Please print exactly the lines below, from the start of the material up to and including the line with "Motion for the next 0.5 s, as", but none of the pictures.

• **Recorded information**:
+===+
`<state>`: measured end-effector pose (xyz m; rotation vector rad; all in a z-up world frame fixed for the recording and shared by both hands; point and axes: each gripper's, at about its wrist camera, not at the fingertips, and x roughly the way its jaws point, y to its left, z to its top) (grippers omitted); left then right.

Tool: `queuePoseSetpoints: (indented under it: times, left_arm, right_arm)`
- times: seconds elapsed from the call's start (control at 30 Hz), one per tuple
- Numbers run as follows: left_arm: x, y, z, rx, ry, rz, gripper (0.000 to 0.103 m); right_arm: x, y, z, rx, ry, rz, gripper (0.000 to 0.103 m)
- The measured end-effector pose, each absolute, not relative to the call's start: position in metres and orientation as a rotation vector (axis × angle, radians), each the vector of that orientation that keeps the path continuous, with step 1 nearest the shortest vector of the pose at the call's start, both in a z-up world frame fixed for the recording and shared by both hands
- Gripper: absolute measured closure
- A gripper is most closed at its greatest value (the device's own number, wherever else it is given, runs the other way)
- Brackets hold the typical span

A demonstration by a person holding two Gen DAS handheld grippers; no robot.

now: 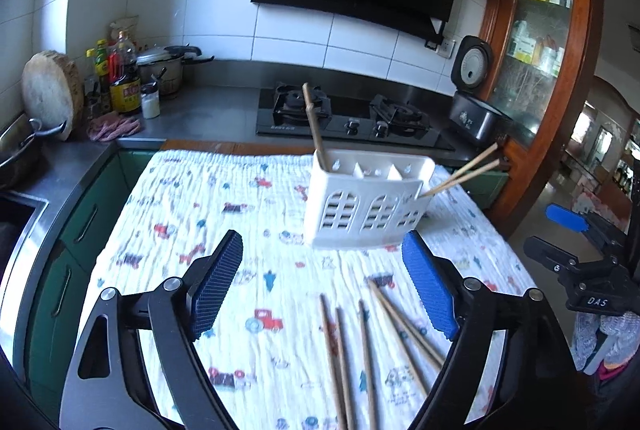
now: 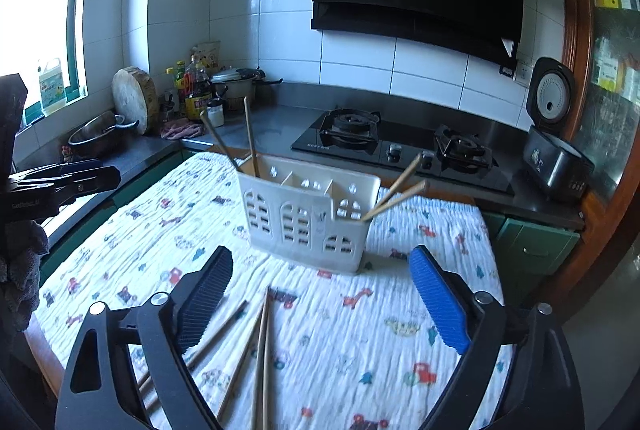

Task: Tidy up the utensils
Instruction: 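Withdraw both tools from the holder toward the loose chopsticks on the cloth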

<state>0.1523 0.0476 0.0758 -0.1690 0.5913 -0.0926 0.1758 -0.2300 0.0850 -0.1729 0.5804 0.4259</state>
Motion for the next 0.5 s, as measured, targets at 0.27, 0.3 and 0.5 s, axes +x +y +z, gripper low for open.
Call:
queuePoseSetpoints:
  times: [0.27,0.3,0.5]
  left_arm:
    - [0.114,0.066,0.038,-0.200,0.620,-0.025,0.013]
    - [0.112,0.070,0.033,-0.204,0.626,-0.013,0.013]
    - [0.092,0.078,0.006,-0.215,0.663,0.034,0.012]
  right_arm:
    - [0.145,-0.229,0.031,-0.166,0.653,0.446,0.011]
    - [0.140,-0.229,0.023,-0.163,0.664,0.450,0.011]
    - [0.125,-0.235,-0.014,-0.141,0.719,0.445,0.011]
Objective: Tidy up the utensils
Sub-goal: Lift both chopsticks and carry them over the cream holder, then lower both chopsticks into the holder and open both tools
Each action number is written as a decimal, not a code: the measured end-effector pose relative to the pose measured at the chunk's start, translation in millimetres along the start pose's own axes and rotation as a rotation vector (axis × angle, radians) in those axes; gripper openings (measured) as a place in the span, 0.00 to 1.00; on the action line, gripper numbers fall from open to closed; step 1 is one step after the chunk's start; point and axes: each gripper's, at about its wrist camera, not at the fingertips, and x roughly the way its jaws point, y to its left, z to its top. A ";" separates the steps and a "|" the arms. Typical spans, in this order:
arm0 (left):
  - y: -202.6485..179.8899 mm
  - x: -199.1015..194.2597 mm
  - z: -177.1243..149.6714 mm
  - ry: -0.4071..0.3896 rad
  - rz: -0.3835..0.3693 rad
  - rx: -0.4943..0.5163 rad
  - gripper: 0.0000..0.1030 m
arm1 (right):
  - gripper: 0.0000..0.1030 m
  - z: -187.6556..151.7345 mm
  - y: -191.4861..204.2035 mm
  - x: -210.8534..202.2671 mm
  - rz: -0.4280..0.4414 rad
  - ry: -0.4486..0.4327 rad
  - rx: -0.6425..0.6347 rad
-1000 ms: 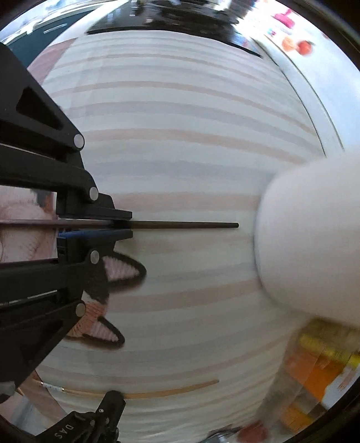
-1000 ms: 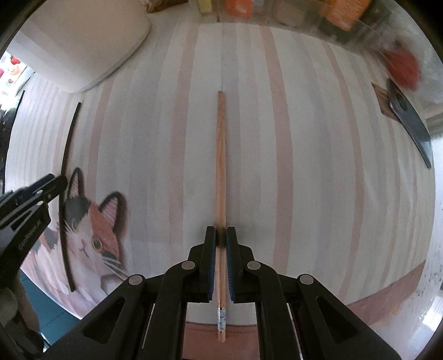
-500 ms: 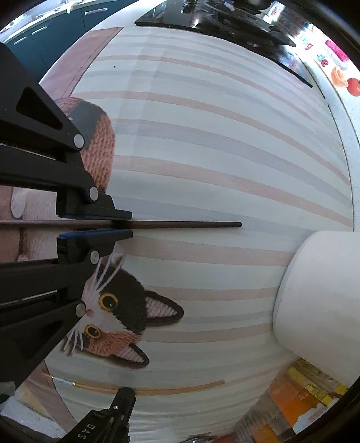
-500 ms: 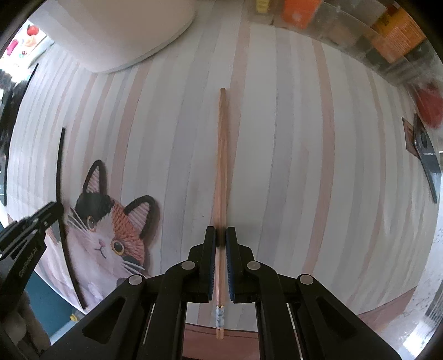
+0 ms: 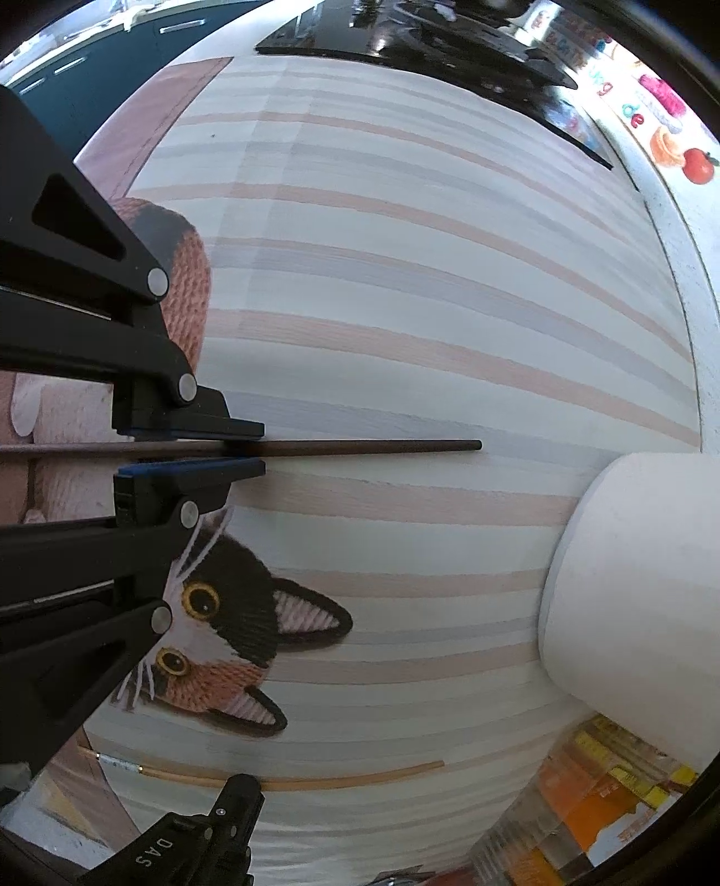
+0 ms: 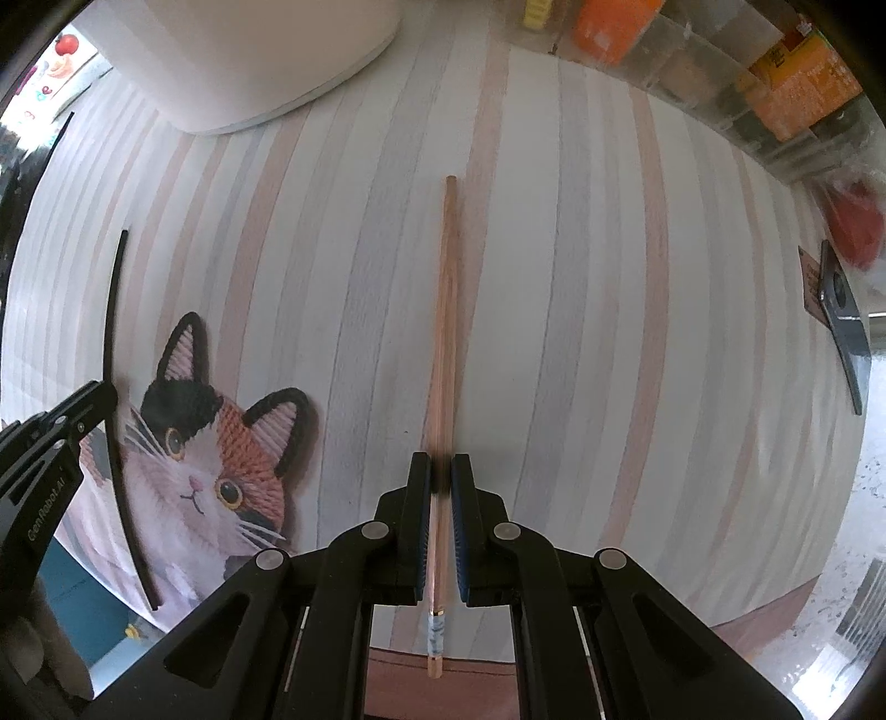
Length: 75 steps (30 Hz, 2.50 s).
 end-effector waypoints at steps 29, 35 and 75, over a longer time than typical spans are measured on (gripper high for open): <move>2.4 -247.2 21.3 -0.613 -0.232 0.005 0.02 | 0.07 -56.6 -28.3 -203.0 0.252 -0.571 0.162; 8.0 -319.3 53.1 -0.769 -0.271 0.020 0.02 | 0.07 -22.7 -27.9 -277.8 0.286 -0.731 0.154; 36.8 -301.2 157.5 -0.719 -0.088 -0.100 1.00 | 0.61 101.5 -3.2 -334.5 0.245 -1.054 0.120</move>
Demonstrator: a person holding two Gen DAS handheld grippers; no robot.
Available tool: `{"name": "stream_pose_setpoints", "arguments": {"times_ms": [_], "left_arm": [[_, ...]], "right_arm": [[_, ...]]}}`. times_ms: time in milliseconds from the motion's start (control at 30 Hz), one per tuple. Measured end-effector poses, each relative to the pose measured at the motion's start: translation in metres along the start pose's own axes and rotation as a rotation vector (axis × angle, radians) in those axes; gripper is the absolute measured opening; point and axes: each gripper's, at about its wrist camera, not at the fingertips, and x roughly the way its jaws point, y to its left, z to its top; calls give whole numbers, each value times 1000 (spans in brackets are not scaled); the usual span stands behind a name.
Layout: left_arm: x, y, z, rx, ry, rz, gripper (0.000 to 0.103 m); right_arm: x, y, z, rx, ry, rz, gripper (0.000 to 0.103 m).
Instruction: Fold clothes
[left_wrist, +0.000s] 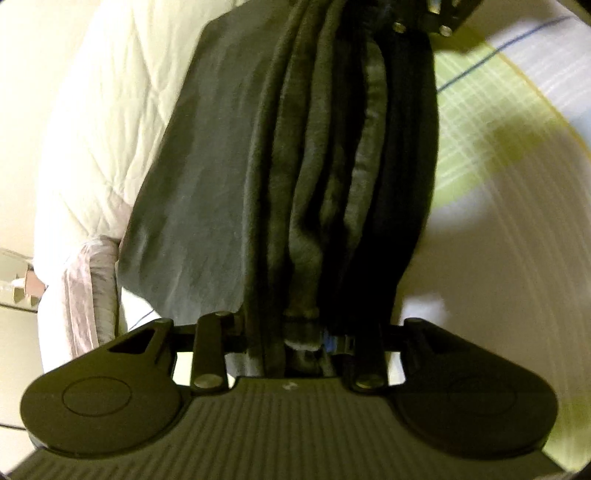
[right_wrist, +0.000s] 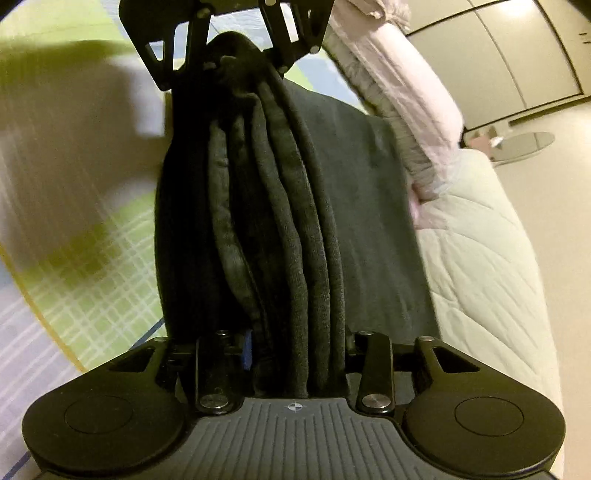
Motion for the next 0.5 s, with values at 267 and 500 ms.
{"name": "stream_pose_setpoints", "arguments": {"times_ms": [267, 500], "left_arm": [[-22, 8, -14, 28, 8, 3, 30], [-17, -7, -23, 57, -24, 81, 25]], "right_arm": [[-11, -23, -5, 67, 57, 27, 46], [-29, -20, -5, 57, -7, -55, 37]]}}
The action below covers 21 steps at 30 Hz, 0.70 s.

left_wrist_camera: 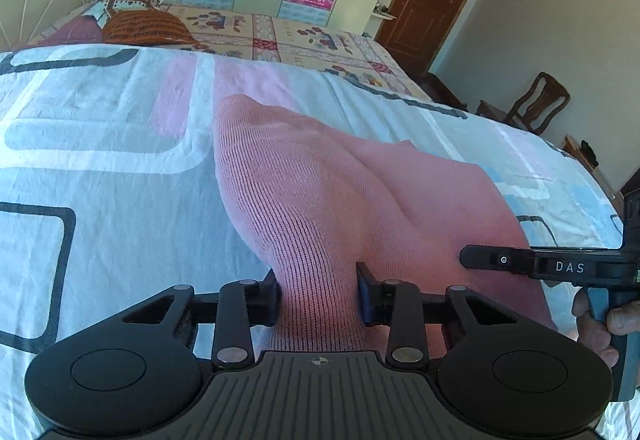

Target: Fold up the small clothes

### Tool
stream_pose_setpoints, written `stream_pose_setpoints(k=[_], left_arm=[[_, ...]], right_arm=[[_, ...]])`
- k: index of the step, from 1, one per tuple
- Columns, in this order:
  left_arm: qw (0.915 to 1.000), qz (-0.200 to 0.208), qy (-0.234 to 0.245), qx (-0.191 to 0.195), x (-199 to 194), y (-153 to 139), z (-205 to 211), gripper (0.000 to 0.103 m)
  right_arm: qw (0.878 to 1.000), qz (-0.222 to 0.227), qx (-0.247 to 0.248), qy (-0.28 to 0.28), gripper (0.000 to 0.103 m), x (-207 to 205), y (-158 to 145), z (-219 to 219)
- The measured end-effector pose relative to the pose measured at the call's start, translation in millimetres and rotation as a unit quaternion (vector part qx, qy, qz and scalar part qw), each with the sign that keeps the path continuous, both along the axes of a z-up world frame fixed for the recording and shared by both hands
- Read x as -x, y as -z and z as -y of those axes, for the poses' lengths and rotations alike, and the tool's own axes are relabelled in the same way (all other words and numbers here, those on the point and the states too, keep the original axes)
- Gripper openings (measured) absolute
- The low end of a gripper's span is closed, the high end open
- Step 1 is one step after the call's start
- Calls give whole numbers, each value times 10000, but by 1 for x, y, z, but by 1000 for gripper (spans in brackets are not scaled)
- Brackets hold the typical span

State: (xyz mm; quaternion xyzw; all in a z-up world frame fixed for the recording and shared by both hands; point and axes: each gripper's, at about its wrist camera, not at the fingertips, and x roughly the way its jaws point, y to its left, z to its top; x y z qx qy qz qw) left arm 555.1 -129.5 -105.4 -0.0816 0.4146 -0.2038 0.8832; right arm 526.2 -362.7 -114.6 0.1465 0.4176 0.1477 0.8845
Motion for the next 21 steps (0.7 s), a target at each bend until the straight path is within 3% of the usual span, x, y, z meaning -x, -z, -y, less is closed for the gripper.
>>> stream_pose_setpoints(k=[6,11,16,21], left_arm=[[9993,300,151,176,15,-24,-30,33],[9986,504,49,177,28,-46,-94,33],[9987,473,-184,-42,38,-50,-182,33],[9986,293,-418,-103,46,-32,-261,33]], right_arm=[[9987,400,319,11,18,12,-37,-29],[9972,639,350,-167,18,14,-59,-82],[9969,637,165,-439,18,7,-53,-157],[9972,415,-106,-620,18,-3,-30,-229]])
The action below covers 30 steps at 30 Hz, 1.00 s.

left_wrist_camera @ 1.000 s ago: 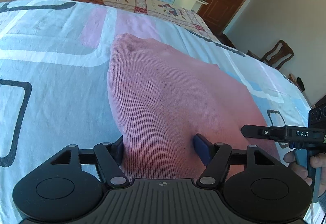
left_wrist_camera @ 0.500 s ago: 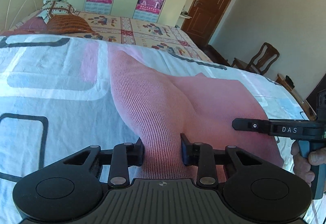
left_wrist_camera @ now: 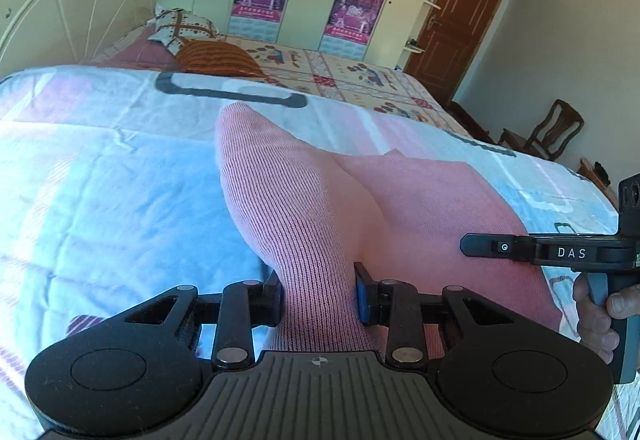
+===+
• **Task output**:
`<state>`: measured end-effector pose (xyz m; rotation vector rad; all in a z-up world frame fixed for the recording and shared by both hands; point and axes: each gripper's, at about its wrist camera, not at the fingertips, and x roughly the way its jaws point, y to its left, z to its top) (grippers omitted); left then right.

Tool: `queuePoseSetpoints: (indented under it: times, left_arm, right_arm)`
- times: seconds elapsed from the call's start (control at 30 Hz), one per tuple
- Numbers run as follows: left_arm: x, y, z, rx, ry, rz, gripper (0.000 to 0.103 m); right_arm: x, y, z, rx, ry, rz, gripper (0.000 to 0.103 m)
- The measured end-effector pose, each absolute, not relative to the call's start: position in metres and orientation as a rotation vector (axis × angle, radians), each the vector of that orientation that keeps the path continuous, with step 1 nearest the shortest vector of the pose at the call's start, both in a z-up world frame fixed for the recording and shared by both hands
- Gripper: absolute measured closure
- A gripper is most closed at its greatest value (the device's own number, wherever else it is given, runs the other way)
- Brackets hold the typical span

A demonstration by a person holding two Gen DAS handheld grippers; no robot.

now: 
now: 

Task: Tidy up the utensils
Instruction: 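Withdraw both tools from the holder toward the loose chopsticks on the cloth
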
<state>0.1523 0.0476 0.0758 -0.1690 0.5913 -0.0926 0.1758 -0.2300 0.0850 -0.1729 0.5804 0.4259</state>
Motion for the next 0.5 s, as measured, targets at 0.27, 0.3 and 0.5 s, axes +x +y +z, gripper low for open.

The exercise is done, with nothing more to add.